End-of-time doomsayers predict civilization’s demise every nine minutes. They cite revelatory Scripture and natural disaster to support their belief. Money Examiners believes revelatory Scripture passages are too often interpreted to suit one’s pre-held belief. Natural disasters, on the other hand, good grief! Did we have some of that nonsense last summer, or what? Whether or not they herald end-times, natural disasters crop up nowadays with ferocious frequency.
Is there a tune-up or coverage tweak you should perform on your insurance profile? Are your precious ones protected when disaster strikes? Because, strike it will, from the sky, ocean, or Mother Earth’s very crust. Are you all right…or not?
Wildfires: Your homeowner’s policy has holes (Did you know that damage from sinkholes is usually not covered?) but it performs well in case of fire, including wildfires. We must ask, however, if your coverage limits are adequate. Experts remind us to look carefully at the downline items. Those are the smaller print lines underneath liability and property damage. Be sure the policy generously pays out under “loss of use.” Most homeowners who suffer a total loss spend thousands on meals and hotels. Start at $13,000 in loss of use coverage and go up. Of course, your family size and children’s ages make a difference. Teenagers cost more than toddlers, but you already know that.
Hurricanes: One Money Examiners reader said this. “I don’t get why anyone moves to Florida.” Yet, thousands do every year. Hurricane Alley is your natural disaster sticker price for sunshine and citrus. Hurricane coverages in homeowner policies are dicey. Wind damage might be covered. But, it may come with a separate (higher) deductible. Did you see the video last year that showed storm surge? Homeowners’ policies cover those kinds of losses…sometimes. Visit your agent, or video chat with an 800 number if your company doesn’t offer local agents. But, you must find out exactly what the next hurricane with the cute name means to your family.
Floods: Standard homeowners’ and renters’ policies offer no protection from loss to floods. That said, flood coverage is available from the National Flood Insurance Program. You will discover, though, that these policies differ from homeowners’ policies in key ways. Homeowners’ coverage through NFIP starts the same day you purchase it, (actually,12:01 the next morning, but you know what we mean) however the flood insurance portion kicks in 30 days later. Maximum NFIP structure coverage tops out at a quarter million. Max personal property ends at $100,000. Flood coverage isn’t cheap and, for most of us, it is optional. But, people in a certified floodplain must, by law, purchase flood coverage. Find out here if that’s you.

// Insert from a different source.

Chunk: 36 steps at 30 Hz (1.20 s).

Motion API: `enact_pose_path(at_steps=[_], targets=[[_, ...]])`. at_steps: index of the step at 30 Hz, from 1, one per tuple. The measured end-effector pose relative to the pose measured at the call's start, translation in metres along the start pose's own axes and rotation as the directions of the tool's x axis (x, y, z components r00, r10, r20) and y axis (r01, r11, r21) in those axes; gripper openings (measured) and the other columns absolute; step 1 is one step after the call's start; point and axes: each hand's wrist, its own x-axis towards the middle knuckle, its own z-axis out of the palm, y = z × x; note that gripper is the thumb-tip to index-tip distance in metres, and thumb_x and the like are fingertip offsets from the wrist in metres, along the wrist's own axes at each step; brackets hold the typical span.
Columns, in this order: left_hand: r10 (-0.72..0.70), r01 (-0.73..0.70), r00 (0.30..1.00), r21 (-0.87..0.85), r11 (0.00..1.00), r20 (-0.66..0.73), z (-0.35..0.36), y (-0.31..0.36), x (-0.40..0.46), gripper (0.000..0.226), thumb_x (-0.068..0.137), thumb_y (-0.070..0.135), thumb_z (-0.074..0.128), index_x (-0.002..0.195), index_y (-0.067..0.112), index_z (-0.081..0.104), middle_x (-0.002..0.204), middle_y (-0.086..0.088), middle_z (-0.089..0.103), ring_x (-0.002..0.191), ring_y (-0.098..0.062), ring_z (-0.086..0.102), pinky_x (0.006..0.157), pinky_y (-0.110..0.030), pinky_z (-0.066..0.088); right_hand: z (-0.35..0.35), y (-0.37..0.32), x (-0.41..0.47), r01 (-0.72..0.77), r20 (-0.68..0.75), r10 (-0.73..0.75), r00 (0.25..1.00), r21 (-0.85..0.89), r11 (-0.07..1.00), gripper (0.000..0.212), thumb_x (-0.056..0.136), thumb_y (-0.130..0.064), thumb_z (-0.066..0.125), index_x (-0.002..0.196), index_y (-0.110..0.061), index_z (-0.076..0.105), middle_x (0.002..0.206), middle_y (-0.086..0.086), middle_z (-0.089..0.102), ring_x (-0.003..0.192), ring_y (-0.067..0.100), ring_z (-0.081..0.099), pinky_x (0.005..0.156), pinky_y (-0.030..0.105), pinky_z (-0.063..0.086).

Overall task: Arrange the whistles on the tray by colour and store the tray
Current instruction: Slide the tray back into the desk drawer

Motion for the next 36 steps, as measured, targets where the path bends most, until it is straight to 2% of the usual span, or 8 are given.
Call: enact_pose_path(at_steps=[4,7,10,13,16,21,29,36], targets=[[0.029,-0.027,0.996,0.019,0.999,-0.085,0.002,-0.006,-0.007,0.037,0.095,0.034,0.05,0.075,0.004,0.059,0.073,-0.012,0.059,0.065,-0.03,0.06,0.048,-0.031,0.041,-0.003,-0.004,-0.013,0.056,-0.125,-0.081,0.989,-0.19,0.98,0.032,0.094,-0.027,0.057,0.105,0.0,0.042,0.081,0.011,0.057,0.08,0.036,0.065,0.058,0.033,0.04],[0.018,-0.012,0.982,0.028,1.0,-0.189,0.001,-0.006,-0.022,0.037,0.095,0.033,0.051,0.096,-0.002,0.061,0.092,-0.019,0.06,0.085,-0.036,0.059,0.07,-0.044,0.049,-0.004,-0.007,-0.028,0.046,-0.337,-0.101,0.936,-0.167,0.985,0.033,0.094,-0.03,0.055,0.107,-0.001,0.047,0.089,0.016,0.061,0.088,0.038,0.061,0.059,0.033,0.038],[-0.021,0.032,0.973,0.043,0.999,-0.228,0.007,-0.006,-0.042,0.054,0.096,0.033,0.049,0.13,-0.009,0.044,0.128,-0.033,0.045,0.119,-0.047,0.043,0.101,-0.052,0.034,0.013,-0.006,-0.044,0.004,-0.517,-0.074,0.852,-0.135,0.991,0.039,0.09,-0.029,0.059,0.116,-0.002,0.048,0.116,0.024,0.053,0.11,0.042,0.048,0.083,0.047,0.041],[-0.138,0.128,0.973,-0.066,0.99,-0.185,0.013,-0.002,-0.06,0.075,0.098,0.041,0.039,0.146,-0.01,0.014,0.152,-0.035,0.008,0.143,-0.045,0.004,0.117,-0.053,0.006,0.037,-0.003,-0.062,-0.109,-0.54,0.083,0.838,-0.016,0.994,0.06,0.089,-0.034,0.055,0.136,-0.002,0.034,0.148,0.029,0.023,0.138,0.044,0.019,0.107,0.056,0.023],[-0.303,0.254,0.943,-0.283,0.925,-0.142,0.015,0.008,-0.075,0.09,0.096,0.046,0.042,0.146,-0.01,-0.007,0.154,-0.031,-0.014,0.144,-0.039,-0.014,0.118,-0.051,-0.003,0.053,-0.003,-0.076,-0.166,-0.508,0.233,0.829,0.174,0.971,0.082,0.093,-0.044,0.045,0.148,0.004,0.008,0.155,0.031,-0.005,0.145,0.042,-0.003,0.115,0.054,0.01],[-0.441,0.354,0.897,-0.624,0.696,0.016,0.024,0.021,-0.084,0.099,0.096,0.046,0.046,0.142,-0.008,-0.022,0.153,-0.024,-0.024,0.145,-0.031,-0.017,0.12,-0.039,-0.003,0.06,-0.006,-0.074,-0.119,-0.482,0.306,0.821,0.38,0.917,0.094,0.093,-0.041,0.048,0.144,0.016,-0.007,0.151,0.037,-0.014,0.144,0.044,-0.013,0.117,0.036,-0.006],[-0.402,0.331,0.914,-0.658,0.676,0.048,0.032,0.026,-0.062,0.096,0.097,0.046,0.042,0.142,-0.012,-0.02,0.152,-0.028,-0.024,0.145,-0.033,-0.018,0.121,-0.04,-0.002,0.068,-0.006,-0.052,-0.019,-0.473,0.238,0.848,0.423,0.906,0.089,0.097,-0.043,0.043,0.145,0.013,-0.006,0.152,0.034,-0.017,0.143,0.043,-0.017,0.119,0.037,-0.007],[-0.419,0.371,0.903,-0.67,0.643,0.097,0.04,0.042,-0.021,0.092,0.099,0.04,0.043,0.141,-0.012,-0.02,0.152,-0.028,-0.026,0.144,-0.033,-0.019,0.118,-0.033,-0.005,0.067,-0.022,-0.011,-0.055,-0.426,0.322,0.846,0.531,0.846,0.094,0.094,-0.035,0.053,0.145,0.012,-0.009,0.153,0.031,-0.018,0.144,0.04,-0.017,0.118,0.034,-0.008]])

Earthquakes: Californians have a special attitude about earthquakes. When the shaking stops they go on with the day. Tough crowd. Earthquakes are scary! But, scarier still is that our homeowners’ insurance does nothing for us in the event of an earthquake. You will need a ‘quake endorsement or completely separate policy with expensive premiums and high deductibles. In California, earthquake policies average $726 a year. Policy deductibles are 10-15% of the loss. Would you like more bad news? Your ‘quake insurance doesn’t cover flooding caused by an earthquake/tsunami. For that, you need separate flood coverage. “I rent. My renters’ policy will take care of me.” It won’t. Your renters’ policy includes neither personal property loss from earthquakes or living expenses while repairs are being made. Ask an insurance broker for information on renters/earthquake policies.
Will a natural disaster find you prepared? Check your coverages and hold your loved ones close. Courage, friends.